The whole premise underlying efforts to “exact a cost” for 47 years of occupation, in the hopes of ending it, is that the benefits Israel gains from continued control of the West Bank are primarily economic, resource-driven (for example, control of the territory’s water), or the expression of a political ideology. Indeed, the strategy of pressuring Israel rests on the assumption that these benefits are slight enough that it is possible to raise the costs for Israel to the point where it will no longer be worth clinging to the territory.
At its most basic level, this is the assumption that underlies both Hamas’s strategy of sustained violence and the far more benign efforts of European diplomats who seek to embarrass and single out Israel from among democratic nations for the continuation of its Palestinian policy.
But if Israelis believe – the strategy, after all, is premised on making the cost as Israelis perceive it higher than the benefit as Israelis perceive it – that the main benefit of continued possession of the West Bank is that it ensures the safety of their children by ensuring Hamas does not gain control of a territory 20 times larger than Gaza (a figure Netanyahu quoted in his speech) and bordering on the nation’s major population centers, then it is hard to imagine what cost the world can impose that would be worth that risk.

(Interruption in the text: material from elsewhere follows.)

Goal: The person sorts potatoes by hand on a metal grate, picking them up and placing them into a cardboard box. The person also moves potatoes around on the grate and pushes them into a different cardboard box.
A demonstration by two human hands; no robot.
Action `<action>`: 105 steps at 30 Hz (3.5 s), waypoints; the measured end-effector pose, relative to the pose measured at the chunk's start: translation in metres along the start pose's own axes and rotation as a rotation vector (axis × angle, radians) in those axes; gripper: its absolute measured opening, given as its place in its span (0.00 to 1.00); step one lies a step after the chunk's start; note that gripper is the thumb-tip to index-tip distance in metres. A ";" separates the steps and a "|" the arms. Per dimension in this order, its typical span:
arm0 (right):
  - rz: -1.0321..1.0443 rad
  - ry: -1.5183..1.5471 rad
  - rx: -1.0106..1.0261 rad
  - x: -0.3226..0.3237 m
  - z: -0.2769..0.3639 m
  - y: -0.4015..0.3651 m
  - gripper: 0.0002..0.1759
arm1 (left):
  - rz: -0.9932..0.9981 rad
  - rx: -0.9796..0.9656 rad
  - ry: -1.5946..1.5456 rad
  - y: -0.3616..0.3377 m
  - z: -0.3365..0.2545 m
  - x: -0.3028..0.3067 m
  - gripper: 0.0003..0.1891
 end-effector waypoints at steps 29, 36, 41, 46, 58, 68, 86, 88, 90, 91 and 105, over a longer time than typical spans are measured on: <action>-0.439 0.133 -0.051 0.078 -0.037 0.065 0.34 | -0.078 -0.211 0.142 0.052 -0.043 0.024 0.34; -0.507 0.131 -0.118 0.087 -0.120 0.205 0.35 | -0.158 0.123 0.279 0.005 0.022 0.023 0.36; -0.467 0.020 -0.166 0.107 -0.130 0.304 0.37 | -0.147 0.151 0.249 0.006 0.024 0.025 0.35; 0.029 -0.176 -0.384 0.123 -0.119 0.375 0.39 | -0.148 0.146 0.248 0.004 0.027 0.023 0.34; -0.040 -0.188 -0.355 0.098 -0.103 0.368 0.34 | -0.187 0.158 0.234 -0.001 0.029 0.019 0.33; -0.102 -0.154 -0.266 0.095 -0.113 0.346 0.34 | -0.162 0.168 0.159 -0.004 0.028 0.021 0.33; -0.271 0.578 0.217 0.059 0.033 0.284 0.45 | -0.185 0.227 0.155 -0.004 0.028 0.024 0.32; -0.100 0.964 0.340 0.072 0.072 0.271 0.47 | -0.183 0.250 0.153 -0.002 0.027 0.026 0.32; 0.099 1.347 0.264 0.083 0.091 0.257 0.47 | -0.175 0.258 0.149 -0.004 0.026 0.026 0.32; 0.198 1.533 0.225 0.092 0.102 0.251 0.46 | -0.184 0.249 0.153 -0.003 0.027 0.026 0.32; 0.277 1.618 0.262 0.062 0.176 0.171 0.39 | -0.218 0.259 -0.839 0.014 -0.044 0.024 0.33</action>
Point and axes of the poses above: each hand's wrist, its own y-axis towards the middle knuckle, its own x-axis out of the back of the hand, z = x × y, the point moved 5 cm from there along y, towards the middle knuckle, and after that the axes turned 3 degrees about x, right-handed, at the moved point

The Herzliya speech amounted to one of Israel’s greatest political tacticians offering his unflattering assessment of the strategic underpinnings of the new surge in efforts to pressure Israel. Netanyahu’s attitude, his flippant disregard for his audience’s feelings, and the meandering rhetoric that prevented the message from being made too directly, were all part of the message.
And it is this: go ahead and boycott, go ahead and sanction. Our concerns over security are real, based on bitter experience, and vastly more important to us than any costs you can conceivably impose. Pressuring Israel, then, only traps the Palestinians in the ongoing delusion they have a way out of peace negotiations, a path to independence that doesn’t pass through the Israeli body politic.